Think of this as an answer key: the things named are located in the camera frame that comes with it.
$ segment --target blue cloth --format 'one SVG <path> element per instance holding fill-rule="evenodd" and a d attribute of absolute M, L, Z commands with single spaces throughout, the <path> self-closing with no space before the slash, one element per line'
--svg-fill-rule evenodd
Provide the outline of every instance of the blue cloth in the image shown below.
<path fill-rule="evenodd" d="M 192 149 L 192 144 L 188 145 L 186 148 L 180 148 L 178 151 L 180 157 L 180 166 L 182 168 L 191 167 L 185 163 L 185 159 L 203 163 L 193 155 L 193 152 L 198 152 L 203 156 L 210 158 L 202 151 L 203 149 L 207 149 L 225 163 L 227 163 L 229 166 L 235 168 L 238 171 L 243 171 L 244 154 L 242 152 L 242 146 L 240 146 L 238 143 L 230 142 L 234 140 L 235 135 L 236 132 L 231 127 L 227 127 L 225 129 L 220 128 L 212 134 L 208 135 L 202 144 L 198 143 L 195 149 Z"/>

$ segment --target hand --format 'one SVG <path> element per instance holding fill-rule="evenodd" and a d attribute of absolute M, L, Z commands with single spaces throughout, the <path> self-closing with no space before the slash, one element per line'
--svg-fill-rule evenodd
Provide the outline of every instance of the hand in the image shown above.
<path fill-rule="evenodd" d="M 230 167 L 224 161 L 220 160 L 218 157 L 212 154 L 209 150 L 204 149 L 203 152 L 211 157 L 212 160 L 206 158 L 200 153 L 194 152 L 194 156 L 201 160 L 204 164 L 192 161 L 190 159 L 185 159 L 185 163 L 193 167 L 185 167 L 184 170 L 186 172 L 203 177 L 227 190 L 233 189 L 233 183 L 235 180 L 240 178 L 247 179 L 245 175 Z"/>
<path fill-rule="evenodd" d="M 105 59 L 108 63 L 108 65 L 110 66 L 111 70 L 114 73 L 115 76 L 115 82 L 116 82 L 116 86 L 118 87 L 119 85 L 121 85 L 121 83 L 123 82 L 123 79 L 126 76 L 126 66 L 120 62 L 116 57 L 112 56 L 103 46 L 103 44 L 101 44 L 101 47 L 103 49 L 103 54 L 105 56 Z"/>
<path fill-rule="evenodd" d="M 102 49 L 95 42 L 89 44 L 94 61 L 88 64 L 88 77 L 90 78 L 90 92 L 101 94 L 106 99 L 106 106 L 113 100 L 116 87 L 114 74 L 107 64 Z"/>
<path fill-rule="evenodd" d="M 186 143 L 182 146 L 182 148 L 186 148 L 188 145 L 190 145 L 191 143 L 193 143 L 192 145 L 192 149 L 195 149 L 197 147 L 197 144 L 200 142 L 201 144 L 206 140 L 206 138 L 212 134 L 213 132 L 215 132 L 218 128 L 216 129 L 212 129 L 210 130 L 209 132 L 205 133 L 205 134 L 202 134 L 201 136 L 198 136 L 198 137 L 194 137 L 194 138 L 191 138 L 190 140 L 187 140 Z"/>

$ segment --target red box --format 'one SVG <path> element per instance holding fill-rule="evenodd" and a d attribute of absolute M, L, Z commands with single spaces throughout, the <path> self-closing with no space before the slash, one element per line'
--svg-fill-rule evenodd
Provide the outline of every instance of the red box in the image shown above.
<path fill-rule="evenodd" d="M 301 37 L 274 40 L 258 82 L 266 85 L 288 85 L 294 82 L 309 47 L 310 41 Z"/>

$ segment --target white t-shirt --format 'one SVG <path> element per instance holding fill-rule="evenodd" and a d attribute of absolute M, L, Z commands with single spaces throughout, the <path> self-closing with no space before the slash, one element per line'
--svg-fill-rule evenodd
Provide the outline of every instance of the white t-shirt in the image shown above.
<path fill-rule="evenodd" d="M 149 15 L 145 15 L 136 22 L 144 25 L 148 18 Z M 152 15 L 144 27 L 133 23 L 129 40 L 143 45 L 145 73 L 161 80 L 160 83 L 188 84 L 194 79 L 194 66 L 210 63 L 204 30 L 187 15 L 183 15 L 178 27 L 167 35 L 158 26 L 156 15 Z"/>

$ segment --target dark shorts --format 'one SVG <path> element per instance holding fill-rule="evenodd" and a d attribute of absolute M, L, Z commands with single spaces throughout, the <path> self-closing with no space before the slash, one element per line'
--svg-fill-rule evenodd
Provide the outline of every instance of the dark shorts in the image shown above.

→ **What the task requires**: Please count up the lines in the listing above holding the string "space", and say the number with nothing else.

→ **Exercise solution**: 5